### WHAT TO WORK ON:
Would you give all of the records again, exactly as they read?

_ _ _ _ _

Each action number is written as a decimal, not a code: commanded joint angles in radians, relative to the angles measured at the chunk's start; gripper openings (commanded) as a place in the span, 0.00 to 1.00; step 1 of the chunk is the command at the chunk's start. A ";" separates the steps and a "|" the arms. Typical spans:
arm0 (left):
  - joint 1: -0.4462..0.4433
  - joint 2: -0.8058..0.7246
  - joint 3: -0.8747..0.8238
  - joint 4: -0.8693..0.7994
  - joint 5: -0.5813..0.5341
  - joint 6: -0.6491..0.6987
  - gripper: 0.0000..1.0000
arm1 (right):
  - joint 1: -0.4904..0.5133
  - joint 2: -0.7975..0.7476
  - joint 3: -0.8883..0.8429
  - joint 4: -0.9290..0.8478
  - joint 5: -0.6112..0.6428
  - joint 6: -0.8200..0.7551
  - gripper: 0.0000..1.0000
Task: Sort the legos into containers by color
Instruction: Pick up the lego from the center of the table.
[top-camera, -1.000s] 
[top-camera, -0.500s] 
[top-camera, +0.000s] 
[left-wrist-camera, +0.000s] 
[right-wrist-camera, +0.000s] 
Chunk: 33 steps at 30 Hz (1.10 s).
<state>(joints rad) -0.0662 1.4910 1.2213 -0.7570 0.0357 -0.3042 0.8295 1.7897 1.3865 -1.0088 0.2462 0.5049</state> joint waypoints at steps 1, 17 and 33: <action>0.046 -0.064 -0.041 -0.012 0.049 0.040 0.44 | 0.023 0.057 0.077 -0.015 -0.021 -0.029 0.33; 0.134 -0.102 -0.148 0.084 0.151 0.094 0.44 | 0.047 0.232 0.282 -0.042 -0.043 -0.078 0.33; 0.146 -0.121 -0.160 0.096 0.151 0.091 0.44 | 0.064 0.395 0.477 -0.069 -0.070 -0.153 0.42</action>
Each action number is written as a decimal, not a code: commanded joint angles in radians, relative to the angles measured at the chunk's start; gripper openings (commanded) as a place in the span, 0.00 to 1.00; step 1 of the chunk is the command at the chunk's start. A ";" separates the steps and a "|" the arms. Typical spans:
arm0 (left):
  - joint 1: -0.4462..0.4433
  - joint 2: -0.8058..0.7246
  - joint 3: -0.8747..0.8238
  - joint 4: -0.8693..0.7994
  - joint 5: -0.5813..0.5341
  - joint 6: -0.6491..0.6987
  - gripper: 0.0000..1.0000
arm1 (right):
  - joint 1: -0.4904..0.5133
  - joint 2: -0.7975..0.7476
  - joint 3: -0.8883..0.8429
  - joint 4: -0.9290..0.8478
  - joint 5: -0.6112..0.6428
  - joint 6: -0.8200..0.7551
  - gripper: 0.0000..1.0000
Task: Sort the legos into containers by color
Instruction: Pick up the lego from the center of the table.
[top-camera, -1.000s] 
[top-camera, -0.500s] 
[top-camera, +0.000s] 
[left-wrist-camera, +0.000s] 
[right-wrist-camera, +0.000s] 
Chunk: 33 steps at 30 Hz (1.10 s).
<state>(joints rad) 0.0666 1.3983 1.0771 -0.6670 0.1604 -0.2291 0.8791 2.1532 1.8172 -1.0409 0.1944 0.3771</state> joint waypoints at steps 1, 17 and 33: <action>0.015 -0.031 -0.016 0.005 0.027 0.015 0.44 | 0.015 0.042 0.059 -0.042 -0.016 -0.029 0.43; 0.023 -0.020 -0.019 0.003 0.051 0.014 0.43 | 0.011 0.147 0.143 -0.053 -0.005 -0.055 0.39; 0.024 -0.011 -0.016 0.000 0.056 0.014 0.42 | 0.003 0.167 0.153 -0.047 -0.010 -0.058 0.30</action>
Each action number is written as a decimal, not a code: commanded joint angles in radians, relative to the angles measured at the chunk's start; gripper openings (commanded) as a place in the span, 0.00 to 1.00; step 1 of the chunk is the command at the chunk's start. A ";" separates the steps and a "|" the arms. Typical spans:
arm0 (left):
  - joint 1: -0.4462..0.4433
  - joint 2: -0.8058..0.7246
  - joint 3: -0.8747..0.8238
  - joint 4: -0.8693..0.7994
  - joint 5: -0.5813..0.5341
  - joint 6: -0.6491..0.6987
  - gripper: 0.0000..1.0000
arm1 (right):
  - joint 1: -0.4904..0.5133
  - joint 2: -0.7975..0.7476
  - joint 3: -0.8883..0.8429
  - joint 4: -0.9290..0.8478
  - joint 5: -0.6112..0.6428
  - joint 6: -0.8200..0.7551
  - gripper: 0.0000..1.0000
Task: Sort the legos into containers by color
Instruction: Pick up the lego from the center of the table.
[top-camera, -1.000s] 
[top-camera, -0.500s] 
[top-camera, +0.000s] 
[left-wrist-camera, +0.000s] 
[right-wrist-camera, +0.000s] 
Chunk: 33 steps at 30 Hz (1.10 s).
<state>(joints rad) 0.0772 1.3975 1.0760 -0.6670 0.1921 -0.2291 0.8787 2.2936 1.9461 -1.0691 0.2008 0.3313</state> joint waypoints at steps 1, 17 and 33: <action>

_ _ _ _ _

### ANSWER TO THE EXERCISE:
Each action number is written as a decimal, not a code: commanded joint angles in radians, relative to the angles measured at the chunk's start; gripper openings (commanded) as a place in the span, 0.00 to 1.00; step 1 of the chunk is the command at the chunk's start. A ";" separates the steps and a "|" the arms. Typical spans:
arm0 (left):
  - joint 1: -0.4462..0.4433
  - joint 2: -0.8058..0.7246
  - joint 3: -0.8747..0.8238
  - joint 4: -0.8693..0.7994
  - joint 5: -0.5813..0.5341
  - joint 6: -0.6491..0.6987
  - gripper: 0.0000..1.0000
arm1 (right):
  - joint 1: -0.4904..0.5133
  - joint 2: -0.7975..0.7476
  - joint 3: -0.8883..0.8429
  - joint 4: -0.9290..0.8478
  - joint 5: -0.6112..0.6428
  - joint 6: -0.8200..0.7551
  - gripper: 0.0000..1.0000
Task: Sort the legos into containers by color
Instruction: Pick up the lego from the center of the table.
[top-camera, -1.000s] 
[top-camera, -0.500s] 
[top-camera, +0.000s] 
[left-wrist-camera, +0.000s] 
[right-wrist-camera, +0.000s] 
Chunk: 33 steps at 30 Hz (1.10 s).
<state>(joints rad) -0.0662 1.4910 1.2213 -0.7570 0.0357 -0.3042 0.8295 1.7897 1.3865 -1.0088 0.2462 0.5049</state> joint waypoints at steps 1, 17 and 33: <action>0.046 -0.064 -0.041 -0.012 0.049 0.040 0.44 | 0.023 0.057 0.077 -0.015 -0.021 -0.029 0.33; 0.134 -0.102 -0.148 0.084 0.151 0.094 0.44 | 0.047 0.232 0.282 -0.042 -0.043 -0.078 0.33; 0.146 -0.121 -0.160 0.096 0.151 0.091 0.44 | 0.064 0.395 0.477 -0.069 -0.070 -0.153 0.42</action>
Each action number is written as a decimal, not a code: commanded joint angles in radians, relative to the angles measured at the chunk's start; gripper openings (commanded) as a place in the span, 0.00 to 1.00; step 1 of the chunk is the command at the chunk's start. A ";" separates the steps and a "|" the arms. Typical spans:
arm0 (left):
  - joint 1: -0.4462..0.4433
  - joint 2: -0.8058..0.7246
  - joint 3: -0.8747..0.8238
  - joint 4: -0.8693..0.7994
  - joint 5: -0.5813..0.5341
  - joint 6: -0.6491..0.6987
  - gripper: 0.0000..1.0000
arm1 (right):
  - joint 1: -0.4904..0.5133
  - joint 2: -0.7975..0.7476
  - joint 3: -0.8883..0.8429
  - joint 4: -0.9290..0.8478
  - joint 5: -0.6112..0.6428
  - joint 6: -0.8200..0.7551
  - gripper: 0.0000..1.0000
Task: Sort the legos into containers by color
Instruction: Pick up the lego from the center of the table.
[top-camera, -1.000s] 
[top-camera, -0.500s] 
[top-camera, +0.000s] 
[left-wrist-camera, +0.000s] 
[right-wrist-camera, +0.000s] 
Chunk: 33 steps at 30 Hz (1.10 s).
<state>(joints rad) 0.0666 1.3983 1.0771 -0.6670 0.1604 -0.2291 0.8791 2.1532 1.8172 -1.0409 0.1944 0.3771</state> joint waypoints at steps 1, 17 and 33: <action>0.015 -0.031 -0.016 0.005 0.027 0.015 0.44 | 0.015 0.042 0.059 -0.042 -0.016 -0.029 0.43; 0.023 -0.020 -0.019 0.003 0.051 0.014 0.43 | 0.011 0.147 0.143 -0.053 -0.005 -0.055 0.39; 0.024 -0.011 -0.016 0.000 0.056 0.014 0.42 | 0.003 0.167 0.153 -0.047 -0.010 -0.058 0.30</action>
Each action number is written as a decimal, not a code: commanded joint angles in radians, relative to the angles measured at the chunk's start; gripper openings (commanded) as a place in the span, 0.00 to 1.00; step 1 of the chunk is the command at the chunk's start. A ";" separates the steps and a "|" the arms. Typical spans:
arm0 (left):
  - joint 1: -0.4462..0.4433
  - joint 2: -0.8058..0.7246
  - joint 3: -0.8747..0.8238
  - joint 4: -0.8693..0.7994
  - joint 5: -0.5813..0.5341
  - joint 6: -0.6491..0.6987
  - gripper: 0.0000..1.0000
arm1 (right):
  - joint 1: -0.4904..0.5133
  - joint 2: -0.7975..0.7476
  - joint 3: -0.8883..0.8429
  - joint 4: -0.9290..0.8478
  - joint 5: -0.6112..0.6428
  - joint 6: -0.8200..0.7551
  - gripper: 0.0000..1.0000
Task: Sort the legos into containers by color
Instruction: Pick up the lego from the center of the table.
[top-camera, -1.000s] 
[top-camera, -0.500s] 
[top-camera, +0.000s] 
[left-wrist-camera, +0.000s] 
[right-wrist-camera, +0.000s] 
Chunk: 33 steps at 30 Hz (1.10 s).
<state>(joints rad) 0.0772 1.3975 1.0760 -0.6670 0.1921 -0.2291 0.8787 2.2936 1.9461 -1.0691 0.2008 0.3313</state> joint waypoints at steps 1, 17 and 33: <action>

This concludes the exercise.